ASSIGNMENT: Restate the data exactly, with nothing altered.

### DATASET RECORDS

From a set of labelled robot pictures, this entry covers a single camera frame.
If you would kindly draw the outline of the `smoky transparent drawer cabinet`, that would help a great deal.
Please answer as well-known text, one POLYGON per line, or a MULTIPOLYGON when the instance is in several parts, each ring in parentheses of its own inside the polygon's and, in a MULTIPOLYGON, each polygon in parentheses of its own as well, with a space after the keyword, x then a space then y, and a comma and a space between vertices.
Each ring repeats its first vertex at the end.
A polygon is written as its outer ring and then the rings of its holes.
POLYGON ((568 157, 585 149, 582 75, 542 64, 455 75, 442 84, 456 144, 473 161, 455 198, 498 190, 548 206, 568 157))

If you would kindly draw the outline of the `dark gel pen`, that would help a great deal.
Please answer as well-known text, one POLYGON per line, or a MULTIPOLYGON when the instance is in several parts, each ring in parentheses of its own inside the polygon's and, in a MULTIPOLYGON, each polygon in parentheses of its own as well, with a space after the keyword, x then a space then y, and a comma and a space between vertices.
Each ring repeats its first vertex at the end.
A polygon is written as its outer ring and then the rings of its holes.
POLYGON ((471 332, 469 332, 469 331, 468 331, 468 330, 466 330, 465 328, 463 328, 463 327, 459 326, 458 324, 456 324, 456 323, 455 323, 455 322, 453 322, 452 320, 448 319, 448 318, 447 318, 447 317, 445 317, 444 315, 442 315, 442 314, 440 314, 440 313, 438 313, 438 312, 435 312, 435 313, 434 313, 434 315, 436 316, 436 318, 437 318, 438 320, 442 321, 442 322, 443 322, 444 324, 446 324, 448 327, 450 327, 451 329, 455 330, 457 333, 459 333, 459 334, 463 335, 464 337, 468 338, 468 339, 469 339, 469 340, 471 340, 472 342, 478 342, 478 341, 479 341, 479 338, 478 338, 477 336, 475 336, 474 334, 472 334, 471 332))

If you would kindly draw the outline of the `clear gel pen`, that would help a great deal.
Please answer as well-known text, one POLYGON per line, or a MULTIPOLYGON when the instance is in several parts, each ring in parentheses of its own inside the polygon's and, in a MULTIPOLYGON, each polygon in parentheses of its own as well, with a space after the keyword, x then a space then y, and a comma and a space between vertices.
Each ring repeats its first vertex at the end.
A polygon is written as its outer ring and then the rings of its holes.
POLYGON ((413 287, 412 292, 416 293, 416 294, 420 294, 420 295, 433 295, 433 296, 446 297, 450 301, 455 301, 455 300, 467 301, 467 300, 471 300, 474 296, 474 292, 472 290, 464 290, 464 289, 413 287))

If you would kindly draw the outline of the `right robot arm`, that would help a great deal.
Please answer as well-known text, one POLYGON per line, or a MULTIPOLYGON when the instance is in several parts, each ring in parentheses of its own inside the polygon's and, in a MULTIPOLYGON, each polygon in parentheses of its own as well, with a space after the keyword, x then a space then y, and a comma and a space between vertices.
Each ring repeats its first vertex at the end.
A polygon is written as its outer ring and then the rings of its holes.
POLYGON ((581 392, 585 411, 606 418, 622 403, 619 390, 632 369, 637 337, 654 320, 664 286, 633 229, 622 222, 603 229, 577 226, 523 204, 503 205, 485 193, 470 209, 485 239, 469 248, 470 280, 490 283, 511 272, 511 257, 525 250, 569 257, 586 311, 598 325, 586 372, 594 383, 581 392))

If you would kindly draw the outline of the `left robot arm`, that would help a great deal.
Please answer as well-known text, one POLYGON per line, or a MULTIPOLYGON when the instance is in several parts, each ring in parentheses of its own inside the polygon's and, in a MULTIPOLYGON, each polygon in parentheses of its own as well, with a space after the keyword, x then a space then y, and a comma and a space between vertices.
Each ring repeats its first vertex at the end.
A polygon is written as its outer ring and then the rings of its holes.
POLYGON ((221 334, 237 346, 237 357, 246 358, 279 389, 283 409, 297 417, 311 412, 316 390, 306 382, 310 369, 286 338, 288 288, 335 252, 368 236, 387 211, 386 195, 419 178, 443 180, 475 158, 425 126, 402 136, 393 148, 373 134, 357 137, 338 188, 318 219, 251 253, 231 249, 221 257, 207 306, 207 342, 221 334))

######

ANSWER TO THIS EXERCISE:
From a set of labelled robot pictures, this entry covers a single camera frame.
If you would kindly draw the outline of the `smoky transparent drawer cabinet`, that would help a great deal.
Please answer as well-known text, one POLYGON per line, or a MULTIPOLYGON when the instance is in several parts, each ring in parentheses of its own inside the polygon's and, in a MULTIPOLYGON, each polygon in parentheses of its own as well, with a space after the keyword, x then a space then y, and a comma and a space between vertices.
Each ring repeats its first vertex at the end.
A polygon is written as its outer ring and then the rings of its holes.
POLYGON ((568 157, 585 149, 582 75, 542 64, 455 75, 442 84, 456 144, 473 161, 455 198, 498 190, 548 206, 568 157))

If you would kindly draw the outline of the `dark gel pen`, that would help a great deal.
Please answer as well-known text, one POLYGON per line, or a MULTIPOLYGON when the instance is in several parts, each ring in parentheses of its own inside the polygon's and, in a MULTIPOLYGON, each polygon in parentheses of its own as well, with a space after the keyword, x then a space then y, and a comma and a space between vertices.
Each ring repeats its first vertex at the end.
A polygon is written as its outer ring and then the rings of its holes.
POLYGON ((471 332, 469 332, 469 331, 468 331, 468 330, 466 330, 465 328, 463 328, 463 327, 459 326, 458 324, 456 324, 456 323, 455 323, 455 322, 453 322, 452 320, 448 319, 448 318, 447 318, 447 317, 445 317, 444 315, 442 315, 442 314, 440 314, 440 313, 438 313, 438 312, 435 312, 435 313, 434 313, 434 315, 436 316, 436 318, 437 318, 438 320, 442 321, 442 322, 443 322, 444 324, 446 324, 448 327, 450 327, 451 329, 455 330, 457 333, 459 333, 459 334, 463 335, 464 337, 468 338, 468 339, 469 339, 469 340, 471 340, 472 342, 478 342, 478 341, 479 341, 479 338, 478 338, 477 336, 475 336, 474 334, 472 334, 471 332))

If you would kindly draw the outline of the `clear gel pen`, that would help a great deal.
Please answer as well-known text, one POLYGON per line, or a MULTIPOLYGON when the instance is in several parts, each ring in parentheses of its own inside the polygon's and, in a MULTIPOLYGON, each polygon in parentheses of its own as well, with a space after the keyword, x then a space then y, and a comma and a space between vertices.
Each ring repeats its first vertex at the end.
A polygon is written as its outer ring and then the rings of its holes.
POLYGON ((413 287, 412 292, 416 293, 416 294, 420 294, 420 295, 433 295, 433 296, 446 297, 450 301, 455 301, 455 300, 467 301, 467 300, 471 300, 474 296, 474 292, 472 290, 464 290, 464 289, 413 287))

If you would kindly draw the outline of the `right robot arm`, that would help a great deal.
Please answer as well-known text, one POLYGON per line, or a MULTIPOLYGON when the instance is in several parts, each ring in parentheses of its own inside the polygon's and, in a MULTIPOLYGON, each polygon in parentheses of its own as well, with a space after the keyword, x then a space then y, and a comma and a space between vertices.
Each ring repeats its first vertex at the end.
A polygon is written as its outer ring and then the rings of its holes.
POLYGON ((581 392, 585 411, 606 418, 622 403, 619 390, 632 369, 637 337, 654 320, 664 286, 633 229, 622 222, 603 229, 577 226, 523 204, 503 205, 485 193, 470 209, 485 239, 469 248, 470 280, 490 283, 511 272, 511 257, 525 250, 569 257, 586 311, 598 325, 586 372, 594 383, 581 392))

If you would kindly draw the outline of the `left robot arm`, that would help a great deal.
Please answer as well-known text, one POLYGON per line, or a MULTIPOLYGON when the instance is in several parts, each ring in parentheses of its own inside the polygon's and, in a MULTIPOLYGON, each polygon in parentheses of its own as well, with a space after the keyword, x then a space then y, and a comma and a space between vertices.
Each ring repeats its first vertex at the end.
A polygon is written as its outer ring and then the rings of its holes.
POLYGON ((221 334, 237 346, 237 357, 246 358, 279 389, 283 409, 297 417, 311 412, 316 390, 306 382, 310 369, 286 338, 288 288, 335 252, 368 236, 387 211, 386 195, 419 178, 443 180, 475 158, 425 126, 402 136, 393 148, 373 134, 357 137, 338 188, 318 219, 251 253, 231 249, 221 257, 207 306, 207 342, 221 334))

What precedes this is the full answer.